Sound. Part 7. Music.

Music is one of the areas we did especially well on The Payoff. My friend Simon did a great score for it. I will be definitely using him again. I knew that he worked, this time I thought we should try something different.


On The Payoff I gave Simon a brief to work to, but I didn't have much creativity over it. This time I wanted to have more control over it. I decided to try and write something myself. A friend, Luke, had been helping me with all the sound. Setting up equipment, pushing record and monitoring. Between the two of us we can play a host of instruments.


There wasn't any music on the Torture sequence. I wanted to create more of a sound scape, building up ambiences to make something that sounded horrible.



On NN we wanted the music to help with the suspense. I had it in mind to repeat the same bar of music. I hoped this would create an irritation, kind of like an alarm. I thought this would be symbolic towards the male character. He is constantly bothering the lady, becoming an irritation.


We played around with the classic orchestral instruments in garage band, but I have a real sour feeling about using pre-recorded or plugin instruments. After not long with playing with the sounds, I thought that if I wanted this sort of sound I should have arranged real people to play real instruments. I definitely want to do this for my FMP, but it would need good organising and time.

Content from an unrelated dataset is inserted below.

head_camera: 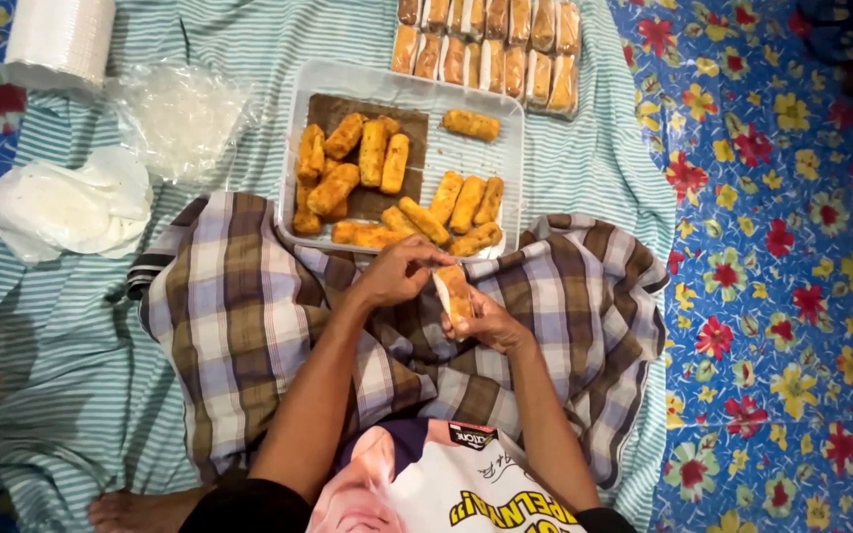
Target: The person is manually wrapping individual fried snacks into small plastic sleeves.
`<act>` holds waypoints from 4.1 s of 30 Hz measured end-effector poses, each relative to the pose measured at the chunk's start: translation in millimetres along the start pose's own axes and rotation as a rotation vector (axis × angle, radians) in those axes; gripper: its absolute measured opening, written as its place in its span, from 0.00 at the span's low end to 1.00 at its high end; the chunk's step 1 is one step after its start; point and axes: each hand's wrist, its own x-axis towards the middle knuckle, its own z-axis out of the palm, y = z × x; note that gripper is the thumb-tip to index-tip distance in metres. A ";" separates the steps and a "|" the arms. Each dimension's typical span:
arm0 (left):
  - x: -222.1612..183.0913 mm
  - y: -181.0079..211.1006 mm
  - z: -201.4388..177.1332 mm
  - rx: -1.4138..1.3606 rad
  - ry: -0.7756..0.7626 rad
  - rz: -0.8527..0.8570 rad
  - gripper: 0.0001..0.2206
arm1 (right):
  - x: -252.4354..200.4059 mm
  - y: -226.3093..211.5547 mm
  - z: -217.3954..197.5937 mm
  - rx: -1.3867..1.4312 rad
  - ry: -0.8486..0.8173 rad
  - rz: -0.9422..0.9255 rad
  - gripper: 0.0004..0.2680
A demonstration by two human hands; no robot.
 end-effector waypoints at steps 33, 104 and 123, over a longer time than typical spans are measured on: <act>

Failing that we turned to something familiar, Guitars. I've been playing guitars for many years, electric, acoustic, fretless, bass etc. Also between Luke and myself we have rather lovely equipment, which cost us a lot of money. It would be a crying shame to not use these instruments we love, for fake midi ones.


I wanted the music to sound calm, but also have sense of something wrong. We did this by the main guitar part's second route note being slightly off key. It isn't the note you would predict to follow. The tune is a 4.4 timing, and is two bars long. On the second bar instead of having four route notes, we chose to use two, which created a dragging sense. It also moves up just one note, these two elements help build the tension.


With it looping it gives you a mix feeling as the audience listening. It sounds nice, but keeps hitting a bad feeling. Much like how you feel about the male character. He comes across as a nice person, but you feel there could be something nasty about him.


We layered five guitar tracks to create the sound new wanted, (in the hand in you can listen to the individual tracks and the complete score).


I've already written about the main guitar, but to add further detail we used a capo on the fifth fret. This gave a tighter sound and a usual tuning. To help boost the route notes we record the guitar again, this time only playing the route notes like a bass guitar (file name gbass). We than again picked out the route notes much high, to create a harmony. We used a Vibrato tremolo effect, which gave the guitar a vintage spine-chilling feel (file name gvib). We also reversed that same guitar, which intensified the feeling we were going for (file name gvibrev). The last track is the bass guitar, we played the same notes as "gbass". However we detuned the bass to drop D, to give the whole track a thick underlining.



This was a tough job for the time restraint. I'm fairly pleased with the outcome.